To the thousands of loyalists in Umno, the answer is clear: Life will be tough without Dr Mahathir. Anxious over the prospect of losing their pahlawan or hero, they are the ones most forceful in clamouring for him to stay.
There will be many among them who will worry about their future, now that their godfather will soon be gone. In the corporate sector, a clutch of business leaders who have benefited from aligning their fortunes to the premier may now have to recalculate their options.
But it is too much of a sweeping generalisation to believe that those who want Dr Mahathir to stay are doing so for selfish reasons or out of blind loyalty. In truth, the man is a true leader, whatever his faults and foibles.
But were the events of last Saturday in Kuala Lumpur mere political theatrics, as many of his cynics suggest?
I saw no political antics, nor crocodile tears. How could it be a charade when no one - not even his wife - knew anything about it?
Trade and Industry Minister Rafidah Aziz was virtually on her knees begging him not to go. Youth leader Hishammudin Tun Hussein wiped his tears with his sleeve, like a young boy who had just lost his treasured gift. 'Why? Why?' they tearfully implored him.
But Dr Mahathir would not be moved. 'Dah lama, dah (it's been too long),' he said remorsefully.
The way he shook his head a few times adamantly was also out of character, I thought. And the manner in which he broke down suggests a man who was weeping not out of a sense of loss but of a sense of attachment for a party he was leaving after having dedicated half his life to it.
Besides, how do you stage-manage ministers who are already grandmothers and grandfathers and get them to cry like children, as if pleading with their father not to leave them behind? And it is also not easy to engineer an emotional outpouring of 2,000 people that was so spontaneous and contagious.

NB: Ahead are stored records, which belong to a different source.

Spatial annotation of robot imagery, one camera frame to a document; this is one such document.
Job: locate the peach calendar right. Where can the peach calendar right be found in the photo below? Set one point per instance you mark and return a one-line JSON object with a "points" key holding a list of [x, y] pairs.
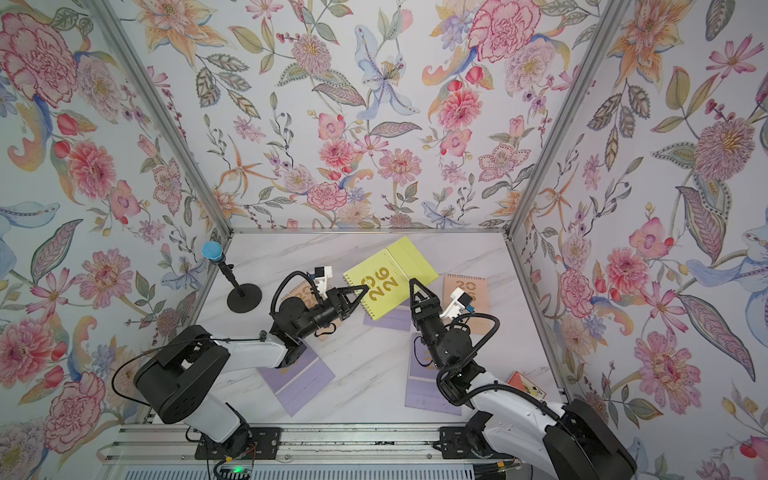
{"points": [[476, 287]]}

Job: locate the purple calendar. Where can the purple calendar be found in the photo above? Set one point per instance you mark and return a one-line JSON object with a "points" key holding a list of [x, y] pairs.
{"points": [[295, 386], [398, 318], [421, 390]]}

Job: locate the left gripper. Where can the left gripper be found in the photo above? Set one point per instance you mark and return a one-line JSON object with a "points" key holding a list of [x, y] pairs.
{"points": [[336, 301]]}

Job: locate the peach calendar left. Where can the peach calendar left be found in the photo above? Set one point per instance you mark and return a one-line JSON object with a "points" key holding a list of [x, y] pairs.
{"points": [[303, 292]]}

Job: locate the aluminium mounting rail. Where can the aluminium mounting rail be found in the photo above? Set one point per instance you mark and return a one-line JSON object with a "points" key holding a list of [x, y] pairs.
{"points": [[317, 444]]}

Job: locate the blue microphone on stand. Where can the blue microphone on stand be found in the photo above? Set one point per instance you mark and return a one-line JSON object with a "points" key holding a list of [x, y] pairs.
{"points": [[244, 297]]}

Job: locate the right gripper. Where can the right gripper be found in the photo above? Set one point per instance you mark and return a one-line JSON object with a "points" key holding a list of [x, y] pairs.
{"points": [[425, 316]]}

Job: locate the yellow-green calendar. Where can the yellow-green calendar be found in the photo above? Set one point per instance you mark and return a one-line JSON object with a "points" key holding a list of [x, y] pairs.
{"points": [[387, 275]]}

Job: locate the red orange small box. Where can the red orange small box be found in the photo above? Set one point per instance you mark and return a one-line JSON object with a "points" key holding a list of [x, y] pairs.
{"points": [[523, 383]]}

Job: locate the peach calendar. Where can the peach calendar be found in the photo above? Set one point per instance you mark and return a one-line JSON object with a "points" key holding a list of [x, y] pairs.
{"points": [[476, 287], [303, 292]]}

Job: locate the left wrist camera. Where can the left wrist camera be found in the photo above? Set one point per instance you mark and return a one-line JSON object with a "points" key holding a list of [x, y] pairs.
{"points": [[320, 279]]}

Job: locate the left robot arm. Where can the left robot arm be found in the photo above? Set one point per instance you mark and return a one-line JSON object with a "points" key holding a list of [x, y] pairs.
{"points": [[178, 381]]}

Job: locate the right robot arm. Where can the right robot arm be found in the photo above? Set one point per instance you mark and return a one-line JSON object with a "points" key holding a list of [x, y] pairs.
{"points": [[566, 441]]}

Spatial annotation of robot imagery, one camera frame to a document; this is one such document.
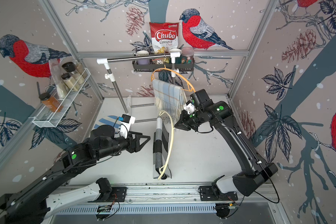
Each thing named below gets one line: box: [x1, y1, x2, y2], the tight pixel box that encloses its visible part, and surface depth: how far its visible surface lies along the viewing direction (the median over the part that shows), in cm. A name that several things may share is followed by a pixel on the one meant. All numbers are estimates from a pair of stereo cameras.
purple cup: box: [135, 49, 150, 65], surface depth 85 cm
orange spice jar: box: [38, 92, 64, 113], surface depth 69 cm
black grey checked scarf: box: [153, 115, 173, 180], surface depth 74 cm
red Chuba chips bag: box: [149, 21, 180, 55], surface depth 81 cm
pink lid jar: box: [181, 46, 195, 64], surface depth 87 cm
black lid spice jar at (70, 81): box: [61, 72, 81, 92], surface depth 79 cm
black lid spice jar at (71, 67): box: [61, 61, 85, 85], surface depth 82 cm
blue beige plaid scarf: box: [152, 79, 188, 123], surface depth 87 cm
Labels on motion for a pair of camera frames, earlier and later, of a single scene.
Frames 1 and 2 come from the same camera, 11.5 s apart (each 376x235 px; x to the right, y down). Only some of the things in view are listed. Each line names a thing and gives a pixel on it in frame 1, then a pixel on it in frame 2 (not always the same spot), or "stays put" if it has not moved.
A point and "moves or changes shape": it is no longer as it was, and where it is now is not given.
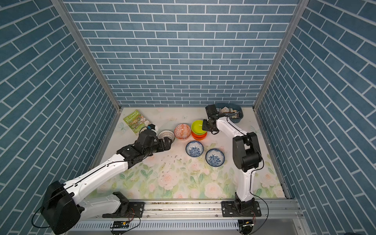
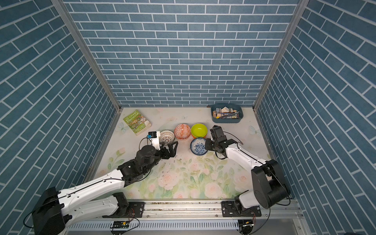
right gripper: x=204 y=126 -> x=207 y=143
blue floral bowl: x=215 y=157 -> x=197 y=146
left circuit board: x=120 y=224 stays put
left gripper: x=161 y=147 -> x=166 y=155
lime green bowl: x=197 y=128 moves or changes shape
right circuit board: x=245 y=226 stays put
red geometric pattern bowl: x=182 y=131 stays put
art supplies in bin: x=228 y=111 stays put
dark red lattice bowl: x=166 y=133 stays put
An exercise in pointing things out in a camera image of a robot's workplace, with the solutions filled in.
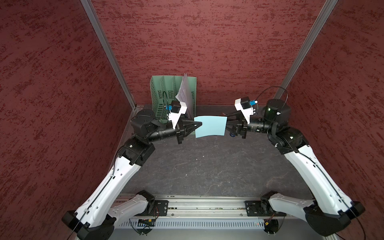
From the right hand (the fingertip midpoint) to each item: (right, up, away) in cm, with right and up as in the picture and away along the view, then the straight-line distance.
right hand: (220, 124), depth 58 cm
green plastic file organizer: (-34, +25, +54) cm, 69 cm away
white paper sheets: (-17, +17, +33) cm, 42 cm away
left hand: (-9, -1, -3) cm, 9 cm away
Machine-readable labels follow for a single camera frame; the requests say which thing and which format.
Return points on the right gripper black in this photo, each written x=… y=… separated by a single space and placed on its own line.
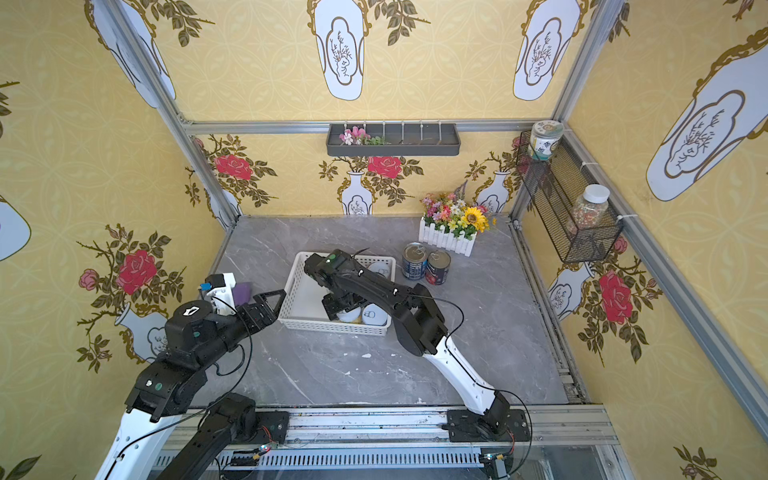
x=330 y=288

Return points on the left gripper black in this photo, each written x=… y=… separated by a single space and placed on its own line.
x=252 y=314

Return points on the pink label can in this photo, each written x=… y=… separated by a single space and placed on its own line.
x=373 y=315
x=382 y=268

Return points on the tall blue nutrition label can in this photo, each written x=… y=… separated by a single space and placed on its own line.
x=414 y=257

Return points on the dark blue tomato can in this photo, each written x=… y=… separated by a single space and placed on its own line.
x=437 y=267

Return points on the yellow label white lid can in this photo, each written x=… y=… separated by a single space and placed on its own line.
x=351 y=316

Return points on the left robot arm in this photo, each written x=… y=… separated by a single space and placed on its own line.
x=198 y=338

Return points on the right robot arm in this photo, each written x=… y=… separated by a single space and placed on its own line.
x=421 y=330

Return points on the white perforated plastic basket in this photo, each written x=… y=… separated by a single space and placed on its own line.
x=302 y=308

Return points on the purple pink silicone spatula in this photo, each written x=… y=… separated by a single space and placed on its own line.
x=242 y=293

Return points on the white picket fence flower planter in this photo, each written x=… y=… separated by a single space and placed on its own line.
x=451 y=223

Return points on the pink flowers in shelf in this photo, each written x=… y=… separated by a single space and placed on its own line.
x=359 y=136

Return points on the green label jar white lid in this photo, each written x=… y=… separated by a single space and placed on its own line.
x=544 y=139

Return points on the clear jar white lid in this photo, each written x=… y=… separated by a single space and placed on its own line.
x=588 y=209

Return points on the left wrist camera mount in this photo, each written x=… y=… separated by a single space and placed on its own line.
x=217 y=289

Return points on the grey wall shelf tray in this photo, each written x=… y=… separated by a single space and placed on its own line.
x=402 y=139

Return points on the black wire wall basket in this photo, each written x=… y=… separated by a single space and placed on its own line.
x=553 y=188

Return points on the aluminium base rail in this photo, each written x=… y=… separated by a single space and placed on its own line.
x=534 y=441

Before the stunning announcement, I was following the proceedings in the auditorium through a huge closed-circuit screen put up outside the hall for the hundreds of non-delegates from Umno. They were all, as usual, listening attentively. Their calm turned into hysteria when it dawned on them too that the premier had just announced his resignation.
It felt as if the ruckus would never end. It dissipated only an hour later when his deputy, Abdullah Badawi, announced that Dr Mahathir had retracted his resignation statement.
We now know, of course, that it was a smart move to cool down anxieties. The Special Branch was already everywhere. You could tell by the way they looked around and the jackets they wore.
But the way things turned out, there can be no doubt that Dr Mahathir is leaving the stage and the confirmation on Tuesday did not surprise me.
There will now be a 15-month transition during which power will be transferred to Mr Abdullah. Umno leaders say the power transfer will be peaceful and orderly. But will it be?
Mr Abdullah's position is secure for now. But it is true that 15 months is a long time in politics and anything can happen. I don't think Dr Mahathir wanted it this way. I suspect this is more the plan of those who don't want Dr Mahathir to go, or don't like the idea of Mr Abdullah taking over, for fear of losing out.
Thankfully for Umno, at least there will be order for now. But a scramble for the No 2 post also seems unavoidable given that party elections will have to be called in a year or two.
In my view, the four-day suspense and tension last weekend in Kuala Lumpur could have been avoided if Dr Mahathir had not been stopped from completing his resignation announcement.
Abdullah Ahmad, a close friend of Dr Mahathir and now editor-in-chief of The New Straits Times Group, wrote in a column that there was one page left to go when the tearful Dr Mahathir was stopped by an emotional Ms Rafidah.
The contents of that page would surely have been about his plan for succession. The panic on Saturday would not have happened if he had first announced his plan for succession, and then declared his own retirement. That way, no uncertainty could have arisen.
So, it remains a mystery why the normally meticulous Dr Mahathir did not do this.
Is he leaving on a high note, as many people say and as he himself alluded to in his speech? Or is he actually leaving in dejection? Only Dr Mahathir would know.
We will find out more about the June 22 turn in Malaysian history when Asia's longest-serving prime minister decides to pen his thoughts, as he did back in 1970 with The Malay Dilemma.